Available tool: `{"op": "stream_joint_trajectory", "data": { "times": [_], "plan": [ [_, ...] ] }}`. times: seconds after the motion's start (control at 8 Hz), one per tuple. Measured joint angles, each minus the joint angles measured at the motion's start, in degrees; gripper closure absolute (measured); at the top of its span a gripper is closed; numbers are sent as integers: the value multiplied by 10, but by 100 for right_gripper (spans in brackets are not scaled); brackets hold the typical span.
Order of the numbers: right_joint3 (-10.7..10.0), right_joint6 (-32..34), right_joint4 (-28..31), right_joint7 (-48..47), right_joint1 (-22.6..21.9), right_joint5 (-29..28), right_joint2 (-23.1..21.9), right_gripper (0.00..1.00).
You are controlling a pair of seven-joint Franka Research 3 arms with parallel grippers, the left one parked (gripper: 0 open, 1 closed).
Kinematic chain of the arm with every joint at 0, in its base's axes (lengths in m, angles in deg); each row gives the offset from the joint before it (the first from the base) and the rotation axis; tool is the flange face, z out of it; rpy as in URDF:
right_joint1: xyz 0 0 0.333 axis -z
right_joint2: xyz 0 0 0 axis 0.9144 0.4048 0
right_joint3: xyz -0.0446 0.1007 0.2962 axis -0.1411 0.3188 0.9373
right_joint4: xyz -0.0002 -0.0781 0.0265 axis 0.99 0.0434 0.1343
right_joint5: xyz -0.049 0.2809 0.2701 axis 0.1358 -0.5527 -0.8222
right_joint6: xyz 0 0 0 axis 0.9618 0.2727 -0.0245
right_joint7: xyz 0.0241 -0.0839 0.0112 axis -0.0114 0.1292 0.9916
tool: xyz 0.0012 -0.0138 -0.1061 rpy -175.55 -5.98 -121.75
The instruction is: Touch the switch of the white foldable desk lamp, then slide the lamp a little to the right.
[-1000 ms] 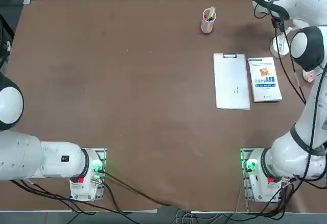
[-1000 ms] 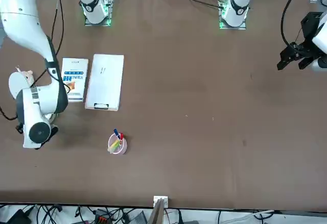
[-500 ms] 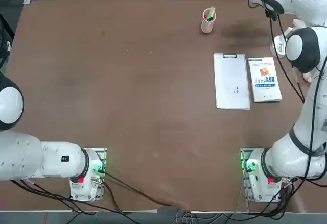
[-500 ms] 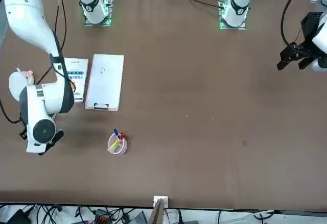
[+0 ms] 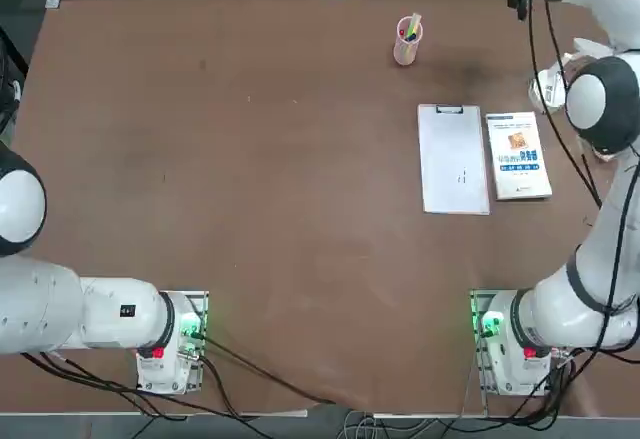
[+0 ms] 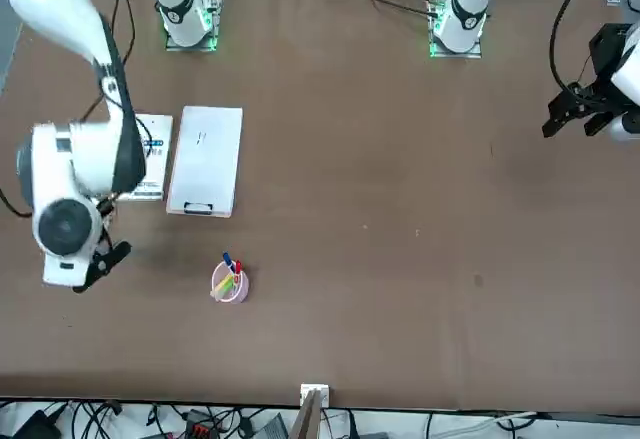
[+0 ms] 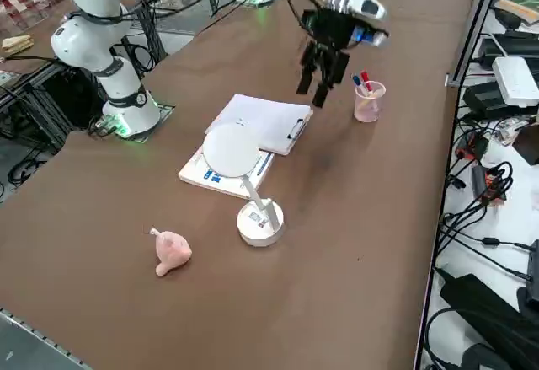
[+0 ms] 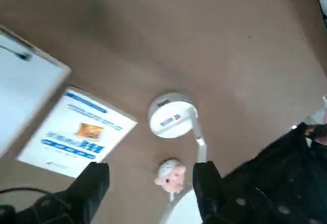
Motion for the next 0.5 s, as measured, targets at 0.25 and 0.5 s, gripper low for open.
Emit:
{"op": "stream_joint_trajectory", "data": {
  "times": [0.25, 0.5],
  "plan": [
    [-1, 28, -1, -10, -3, -77, -58, 0],
    [-2, 70, -1, -74, -2, -121, -122, 0]
  ]
}}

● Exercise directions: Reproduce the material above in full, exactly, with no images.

● Output below:
Available tool: `{"op": "stream_joint_trajectory", "data": { "times": [_], "plan": [ [_, ...] ] }}`. times: seconds after the motion's start (control at 8 Hz), one per tuple. Measured joint angles, each minus the joint angles measured at the motion's start, in degrees; gripper closure absolute (measured); at the top of its span a gripper is closed; numbers are sent as integers: the value multiplied by 10, but by 100 for right_gripper (spans in brackets are not scaled); brackets hold the typical span.
Order of the numbers: right_joint3 (-10.7..10.0), right_joint6 (-32..34), right_joint4 (-28..31), right_joint7 (-48..47), right_joint1 (-22.6..21.9), right_joint5 (-29..28), right_joint2 (-23.1..21.9), right_gripper (0.00..1.00).
You are controlling a pair of seven-joint Franka Research 3 arms with parallel grippers, the left one parked (gripper: 0 open, 1 closed).
Kinematic chain of the arm with every joint at 0, in its base's axes (lengths in m, angles in deg); each row gives the offset from the joint before it (the first from the base) and the rotation axis; tool is the flange face, z out of it; rpy as in URDF:
right_joint1: xyz 0 0 0.333 axis -z
right_joint2: xyz 0 0 0 axis 0.9144 0.4048 0
right_joint3: xyz -0.0446 0.1007 0.2962 axis -0.1411 0.3188 0.9373
right_joint4: xyz -0.0002 -0.0781 0.0265 axis 0.99 0.0434 0.1343
right_joint5: xyz -0.049 0.2809 0.2701 axis 0.1358 -0.5527 -0.8222
right_joint6: xyz 0 0 0 axis 0.9618 0.2727 -0.0245
right_joint7: xyz 0.0241 -0.0839 0.0112 axis -0.0114 0.1292 0.9916
tool: xyz 0.0012 -0.0138 -0.1061 rpy -175.55 -5.98 -121.75
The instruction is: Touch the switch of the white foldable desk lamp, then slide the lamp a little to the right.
[-1000 ms] 
[-1000 ms] 
[-500 ms] 
[-500 ms] 
[+0 ms] 
[+0 ms] 
[+0 ms] 
[+0 ms] 
Motion for the next 0.5 s, as measured, targets at 0.25 and 0.5 s, gripper low for open.
Emit:
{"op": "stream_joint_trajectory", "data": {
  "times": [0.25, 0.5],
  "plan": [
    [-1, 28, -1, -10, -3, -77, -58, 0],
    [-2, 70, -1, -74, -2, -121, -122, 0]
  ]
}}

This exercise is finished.